Headteachers should ignore Ofsted and “put the blinkers on” about their advice, the chair of the Social Mobility Commission has said.
Social mobility tsar Katharine Birbalsingh told heads at the Association of School and College Leaders (ASCL) that she did not think Ofsted was “necessarily, as an idea, a force for good”.
“Too many of us understandably as leaders are constantly worried about what Ofsted is asking for. And you must try and just put the blinkers on and ignore it and just do what is right for your children and do what is right for your school,” she said.
Ms Birbalsingh said heads had to “fight” for what they thought was best for their schools.
“Because otherwise, it’s not very inspirational to say to staff, ‘We’re doing what we’re doing because we’re moving from ‘good’ to ‘outstanding’, or ‘We’re doing what we’re doing because this is what Ofsted wants’,” she added.
“You need to believe in what you’re doing, you need to believe that you’re doing it to make your children succeed,” she said.
Ms Birbalsingh added that she thought under current chief inspector Amanda Spielman the inspectorate was better than it had ever been.
She said teachers should not assume that they could draw knowledge out of pupils rather than teaching them material directly, as this would benefit middle-class students.
“A more middle-class child can go home and will sit down at the dinner table with their parents and they will talk about the politics of the day, read the books that are on the shelves; mum and dad might take out the newspaper. They go to museums on the weekend and they go to the Maldives on holiday and so on – and they pick up knowledge from all over the place.
“But the more disadvantaged child does not,” Ms Birbalsingh said.

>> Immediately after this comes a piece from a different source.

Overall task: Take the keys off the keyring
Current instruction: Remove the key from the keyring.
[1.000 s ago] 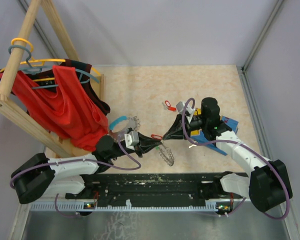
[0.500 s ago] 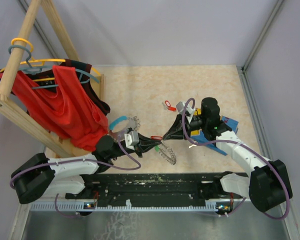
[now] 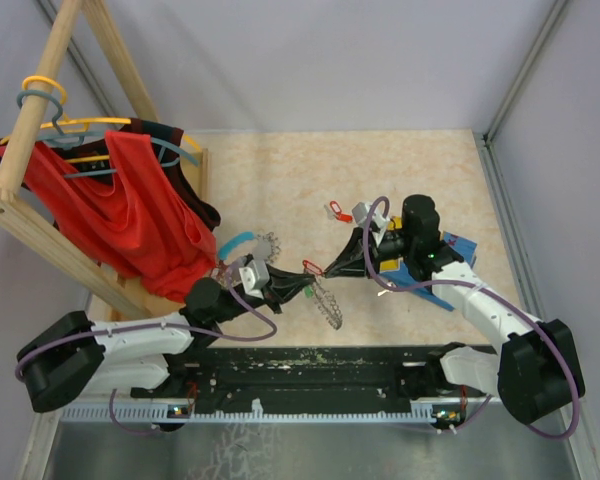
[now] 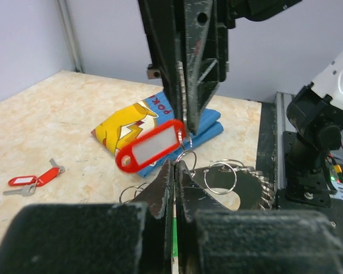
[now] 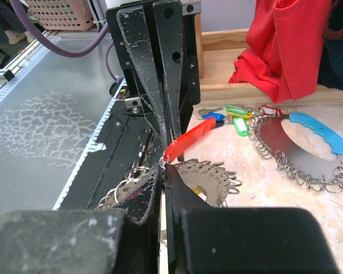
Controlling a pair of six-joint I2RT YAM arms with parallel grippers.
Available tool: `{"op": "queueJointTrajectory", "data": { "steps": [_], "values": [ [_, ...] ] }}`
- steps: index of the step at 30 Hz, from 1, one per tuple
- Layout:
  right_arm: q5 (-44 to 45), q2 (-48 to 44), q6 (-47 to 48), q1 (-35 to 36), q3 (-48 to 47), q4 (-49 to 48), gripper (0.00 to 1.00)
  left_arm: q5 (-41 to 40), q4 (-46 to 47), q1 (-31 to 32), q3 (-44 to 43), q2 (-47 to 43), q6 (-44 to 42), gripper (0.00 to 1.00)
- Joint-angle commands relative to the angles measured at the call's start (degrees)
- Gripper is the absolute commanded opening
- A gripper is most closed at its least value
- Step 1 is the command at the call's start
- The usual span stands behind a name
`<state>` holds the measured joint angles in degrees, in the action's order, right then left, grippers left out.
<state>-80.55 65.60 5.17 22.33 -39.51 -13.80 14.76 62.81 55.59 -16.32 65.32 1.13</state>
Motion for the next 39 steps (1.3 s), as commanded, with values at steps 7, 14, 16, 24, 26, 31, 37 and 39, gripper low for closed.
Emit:
{"op": "queueJointTrajectory", "data": {
  "steps": [7, 14, 16, 24, 26, 31, 37, 39],
  "values": [
    [-2.5, -0.6, -1.4, 0.2, -0.7, -5.8, 0.00, -9.4, 11.3, -0.4, 3.7, -0.4, 4.8, 0.00],
    [-2.3, -0.5, -1.8, 0.3, -0.7, -6.3, 0.00, -6.1, 11.9, -0.4, 3.5, 0.9, 5.3, 0.00],
    [-2.1, -0.4, -1.8, 0.3, -0.7, -6.0, 0.00, -5.3, 11.7, -0.5, 3.4, 0.7, 4.9, 0.00],
    [0.1, 0.5, 8.9, 0.3, -2.3, 5.7, 0.20, -3.8, 2.3, -0.5, 1.0, -2.8, 2.5, 0.00],
    [0.4, 0.1, 10.8, 0.4, -2.5, 7.6, 0.27, -3.7, 1.0, -0.5, 1.0, -3.5, 2.7, 0.00],
    [1.1, -0.5, 15.2, 1.0, -2.3, 10.5, 0.45, -1.9, -0.8, -0.5, 0.7, -4.2, 2.8, 0.00],
    [3.6, -0.8, 22.1, 2.5, -1.7, 13.7, 0.54, 1.0, -3.2, -0.5, -0.2, -4.7, 2.9, 0.00],
    [3.7, -0.8, 22.9, 2.7, -1.3, 13.4, 0.55, 1.3, -3.9, -0.5, -0.3, -4.7, 2.7, 0.00]
  ]
}}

She added that pupils from poorer backgrounds who had not been explicitly taught material would see their middle-class peers answering questions and become demotivated.
“What (the child) doesn’t think at that moment is ‘Well, I must be from a different socio-economic background, so that’s why I couldn’t answer.’ What he thinks is, ‘Gosh, I’m dumb.’ And then he starts poking Dave and poking John and keeps misbehaving,” she said.
“And then in the end that boy does not achieve, and the reason he didn’t achieve has nothing really to do with him. It has to do with the fact that his teacher was not teaching him, because he or she felt uncomfortable with that idea, because so often we’re told that this is sort of cheating as opposed to teaching.”
Ms Birbalsingh said that in a “more challenging school” she would “highly recommend” silent corridors, as corridors could be “horrible places where children get bullied, there’s lots of screaming”.
She added that her school, Michaela Community School in Brent, where she is founder and headteacher, worked “very hard with families to encourage them not to give them a smartphone… and if we genuinely want things to be fairer, and we want our disadvantaged children to be socially mobile, the best thing you can do for them is get them not to have a smartphone”.
Ms Birbalsingh said some Year 7 and 8 pupils at Michaela did not have phones at all while Year 11 pupils handed theirs in to the school to keep in a safe place in advance of their exams.
Asked about what services could be employed for a wider, system-level response to social mobility, she said: “It’s really important to think about what we are doing personally.
“It’s very easy to point elsewhere all the time and say ‘the cause is over there’… What we must always do is look inward and think, ‘Well, what am I doing? What’s in my grasp to change?'”
Ms Birbalsingh said that in schools “there’s too much of an argument around the things that do work” and that the commission was collecting evidence on these.
But she added: “When you look out for all the small stuff, the big stuff just happens.”
Ms Birbalsingh said leaders had to be “brave” and willing to be disliked, adding that they had to avoid sentimentality.
She said: “Don’t be hurt if parents are upset with you or mean social media people – whoever it is that’s upset with you. You’ve got to believe in the children.”